◆ Problem to work on: What you return must match every record word for word.

[Stored records]
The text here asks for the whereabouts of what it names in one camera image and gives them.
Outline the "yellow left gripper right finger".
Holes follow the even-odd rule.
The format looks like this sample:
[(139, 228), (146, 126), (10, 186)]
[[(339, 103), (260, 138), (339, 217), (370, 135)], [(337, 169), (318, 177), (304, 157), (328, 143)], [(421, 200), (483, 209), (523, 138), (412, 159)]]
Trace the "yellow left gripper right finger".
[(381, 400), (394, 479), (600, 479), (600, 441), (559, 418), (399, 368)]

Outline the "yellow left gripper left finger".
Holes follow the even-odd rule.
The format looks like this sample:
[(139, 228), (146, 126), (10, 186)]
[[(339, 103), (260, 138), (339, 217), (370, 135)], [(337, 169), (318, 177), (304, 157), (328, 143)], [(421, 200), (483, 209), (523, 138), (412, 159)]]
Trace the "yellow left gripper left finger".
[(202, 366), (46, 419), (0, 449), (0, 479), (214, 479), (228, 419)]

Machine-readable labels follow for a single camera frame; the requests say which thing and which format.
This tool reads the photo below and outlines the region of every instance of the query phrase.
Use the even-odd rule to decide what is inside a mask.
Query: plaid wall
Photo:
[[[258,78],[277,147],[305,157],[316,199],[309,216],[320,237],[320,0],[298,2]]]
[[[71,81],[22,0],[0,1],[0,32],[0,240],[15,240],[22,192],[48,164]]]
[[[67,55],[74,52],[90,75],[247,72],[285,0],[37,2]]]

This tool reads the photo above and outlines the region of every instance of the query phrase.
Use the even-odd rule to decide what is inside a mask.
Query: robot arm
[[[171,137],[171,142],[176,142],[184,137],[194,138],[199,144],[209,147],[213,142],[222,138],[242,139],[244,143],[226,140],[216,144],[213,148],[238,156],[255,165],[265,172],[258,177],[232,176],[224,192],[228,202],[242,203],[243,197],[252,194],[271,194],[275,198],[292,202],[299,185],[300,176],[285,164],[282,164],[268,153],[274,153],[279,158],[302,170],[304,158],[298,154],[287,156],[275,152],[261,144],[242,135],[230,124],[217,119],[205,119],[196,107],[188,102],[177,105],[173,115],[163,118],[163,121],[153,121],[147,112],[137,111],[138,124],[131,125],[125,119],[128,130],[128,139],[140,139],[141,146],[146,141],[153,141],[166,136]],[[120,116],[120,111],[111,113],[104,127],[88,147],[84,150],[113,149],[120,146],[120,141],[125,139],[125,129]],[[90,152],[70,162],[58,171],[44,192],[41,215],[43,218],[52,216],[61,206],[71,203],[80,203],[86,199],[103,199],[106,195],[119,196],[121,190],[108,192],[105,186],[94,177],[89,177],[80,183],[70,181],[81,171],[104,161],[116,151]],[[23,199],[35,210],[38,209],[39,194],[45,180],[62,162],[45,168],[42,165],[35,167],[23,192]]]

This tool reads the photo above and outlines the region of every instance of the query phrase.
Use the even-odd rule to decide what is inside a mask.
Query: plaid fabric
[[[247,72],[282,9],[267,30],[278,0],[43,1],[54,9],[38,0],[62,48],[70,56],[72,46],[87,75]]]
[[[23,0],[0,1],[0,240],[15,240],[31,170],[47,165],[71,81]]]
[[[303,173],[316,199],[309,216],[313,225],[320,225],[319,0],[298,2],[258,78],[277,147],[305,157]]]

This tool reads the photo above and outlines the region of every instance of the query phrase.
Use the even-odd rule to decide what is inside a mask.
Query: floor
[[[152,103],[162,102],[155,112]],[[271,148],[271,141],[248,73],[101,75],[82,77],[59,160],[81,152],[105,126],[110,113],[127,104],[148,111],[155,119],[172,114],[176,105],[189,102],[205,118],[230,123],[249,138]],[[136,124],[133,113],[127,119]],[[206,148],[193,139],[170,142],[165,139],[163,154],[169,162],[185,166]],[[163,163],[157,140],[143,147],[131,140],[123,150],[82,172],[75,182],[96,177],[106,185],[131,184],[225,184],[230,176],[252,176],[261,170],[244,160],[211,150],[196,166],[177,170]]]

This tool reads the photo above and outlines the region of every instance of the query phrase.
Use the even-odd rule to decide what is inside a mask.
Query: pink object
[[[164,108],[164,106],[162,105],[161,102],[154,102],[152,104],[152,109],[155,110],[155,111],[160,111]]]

◆ Written solution:
The text here asks for the whereabouts of what it names in one camera image and gives them.
Outline the "yellow left gripper right finger".
Holes follow the even-odd rule.
The format looks like this sample:
[(139, 228), (146, 126), (10, 186)]
[[(339, 103), (260, 138), (339, 217), (370, 135)], [(337, 169), (318, 177), (304, 157), (328, 143)], [(421, 200), (483, 209), (523, 138), (412, 159)]]
Trace the "yellow left gripper right finger".
[(381, 400), (394, 479), (600, 479), (600, 441), (559, 418), (399, 368)]

Outline the "yellow left gripper left finger".
Holes follow the even-odd rule.
The format looks like this sample:
[(139, 228), (146, 126), (10, 186)]
[[(339, 103), (260, 138), (339, 217), (370, 135)], [(337, 169), (318, 177), (304, 157), (328, 143)], [(421, 200), (483, 209), (523, 138), (412, 159)]]
Trace the "yellow left gripper left finger".
[(202, 366), (46, 419), (0, 449), (0, 479), (214, 479), (228, 419)]

Machine-readable labels follow for a single camera frame; the requests say which thing and which format.
This tool reads the photo below and outlines the region of every instance of the query phrase.
Use the even-odd rule to decide what is inside a mask.
Query: plaid wall
Photo:
[[[258,78],[277,147],[305,157],[316,199],[309,216],[320,237],[320,0],[298,2]]]
[[[71,81],[22,0],[0,1],[0,32],[0,240],[15,240],[22,192],[48,164]]]
[[[67,55],[74,52],[90,75],[247,72],[285,0],[37,2]]]

This tool reads the photo above and outlines the region of every instance of the query phrase.
Use the even-odd rule to decide what is inside a mask.
Query: robot arm
[[[171,137],[171,142],[176,142],[184,137],[194,138],[199,144],[209,147],[213,142],[222,138],[242,139],[244,143],[226,140],[216,144],[213,148],[238,156],[255,165],[265,172],[258,177],[232,176],[224,192],[228,202],[242,203],[243,197],[252,194],[271,194],[275,198],[292,202],[299,185],[300,176],[285,164],[282,164],[268,153],[274,153],[279,158],[302,170],[304,158],[298,154],[287,156],[275,152],[261,144],[242,135],[230,124],[217,119],[205,119],[196,107],[188,102],[177,105],[173,115],[163,118],[163,121],[153,121],[147,112],[137,111],[138,124],[131,125],[125,119],[128,130],[128,139],[140,139],[141,146],[146,141],[153,141],[166,136]],[[120,116],[120,111],[111,113],[104,127],[88,147],[84,150],[113,149],[120,146],[120,141],[125,139],[125,129]],[[90,152],[70,162],[58,171],[44,192],[41,215],[43,218],[52,216],[61,206],[71,203],[80,203],[86,199],[103,199],[106,195],[119,196],[121,190],[108,192],[105,186],[94,177],[89,177],[80,183],[70,181],[81,171],[104,161],[116,151]],[[23,199],[35,210],[38,209],[39,194],[45,180],[62,162],[45,168],[42,165],[35,167],[23,192]]]

This tool reads the photo above and outlines the region of every instance of the query phrase.
Use the even-odd rule to decide what is inside a mask.
Query: plaid fabric
[[[247,72],[282,9],[267,30],[278,0],[43,1],[54,9],[38,0],[62,48],[70,56],[72,46],[87,75]]]
[[[23,0],[0,1],[0,240],[15,240],[31,170],[47,165],[71,81]]]
[[[303,173],[316,199],[309,216],[313,225],[320,225],[319,0],[298,2],[258,78],[277,147],[305,157]]]

This tool reads the photo above and outlines the region of every instance of the query phrase.
Use the even-odd rule to decide what is inside a mask.
Query: floor
[[[152,103],[162,102],[155,112]],[[271,148],[271,141],[248,73],[101,75],[82,77],[59,160],[81,152],[105,126],[110,113],[127,104],[148,111],[155,119],[172,114],[176,105],[189,102],[205,118],[230,123],[249,138]],[[136,124],[133,113],[127,119]],[[206,148],[193,139],[170,142],[165,139],[163,154],[169,162],[185,166]],[[163,163],[157,140],[143,147],[131,140],[123,150],[82,172],[75,182],[96,177],[106,185],[131,184],[225,184],[230,176],[252,176],[261,170],[244,160],[211,150],[196,166],[177,170]]]

This tool reads the photo above and outlines the region of every instance of the query phrase.
Use the even-odd rule to decide what is inside a mask.
Query: pink object
[[[164,108],[164,106],[162,105],[161,102],[154,102],[152,104],[152,109],[155,110],[155,111],[160,111]]]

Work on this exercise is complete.